The bigger picture: Though companies like Sunflower Labs, Nightingale, and Azure have offered their own surveillance drones for years, the market for small, affordable, indoor autonomous drones remains opaque.

  • By limiting the drone’s availability, Amazon can measure consumer appetites before deciding whether or not to add it to its list of product duds.

But interest in drones outside of surveillance and security is picking up in the US:

  • We forecast that delivery drone units will increase 76% from 23,900 units in 2021 to 69,610 in 2023.

How this could backfire: Amazon—and Ring in particular—risk jeopardizing recent efforts to soften their image and regain user trust by doubling down on some of its most controversial products.

In response to a litany of privacy and security complaints, Ring spent much of this year attempting to correct the ship by adding and expanding its end to end encryption for video streams and adding transparency around how law enforcement requests data.

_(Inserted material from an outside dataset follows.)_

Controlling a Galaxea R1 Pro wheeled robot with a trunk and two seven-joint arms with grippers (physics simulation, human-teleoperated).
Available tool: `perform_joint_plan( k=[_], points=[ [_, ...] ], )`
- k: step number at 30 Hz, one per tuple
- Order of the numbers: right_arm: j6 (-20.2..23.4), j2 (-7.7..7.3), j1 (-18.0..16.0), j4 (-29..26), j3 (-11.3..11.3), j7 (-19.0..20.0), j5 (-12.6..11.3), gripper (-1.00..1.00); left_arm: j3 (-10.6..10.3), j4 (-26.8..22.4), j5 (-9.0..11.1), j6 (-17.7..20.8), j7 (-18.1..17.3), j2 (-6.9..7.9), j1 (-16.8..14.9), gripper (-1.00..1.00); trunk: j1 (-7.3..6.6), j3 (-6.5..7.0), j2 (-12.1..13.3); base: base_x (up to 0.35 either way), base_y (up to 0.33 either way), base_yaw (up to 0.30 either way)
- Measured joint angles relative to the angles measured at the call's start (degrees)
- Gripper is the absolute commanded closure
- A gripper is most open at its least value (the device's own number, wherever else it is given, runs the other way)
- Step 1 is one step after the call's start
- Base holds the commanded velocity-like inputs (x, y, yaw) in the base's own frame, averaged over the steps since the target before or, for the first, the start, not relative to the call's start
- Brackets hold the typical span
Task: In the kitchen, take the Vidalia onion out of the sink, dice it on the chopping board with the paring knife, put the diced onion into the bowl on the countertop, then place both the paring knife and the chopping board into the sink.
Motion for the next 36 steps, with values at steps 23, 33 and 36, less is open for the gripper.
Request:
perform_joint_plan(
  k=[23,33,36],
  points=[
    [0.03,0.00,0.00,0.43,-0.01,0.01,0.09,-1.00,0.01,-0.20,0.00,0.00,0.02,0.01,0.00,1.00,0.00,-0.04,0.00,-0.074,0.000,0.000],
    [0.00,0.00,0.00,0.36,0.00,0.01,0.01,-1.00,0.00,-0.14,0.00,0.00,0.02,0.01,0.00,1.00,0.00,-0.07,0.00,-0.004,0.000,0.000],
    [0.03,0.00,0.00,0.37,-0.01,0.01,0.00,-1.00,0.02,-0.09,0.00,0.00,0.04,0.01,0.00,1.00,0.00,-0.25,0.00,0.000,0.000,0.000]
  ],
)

Though public trust in Big Tech companies has dropped across the board in recent years, a recent poll from YouGov and the Center for Growth and Opportunity shows customers are relatively more comfortable sharing personal information with Amazon than its other competitors.

Unauthorized access to a home security device or a data leak featuring sensitive images captured inside a users’ home could end up damaging Amazon's comparative trust advantage.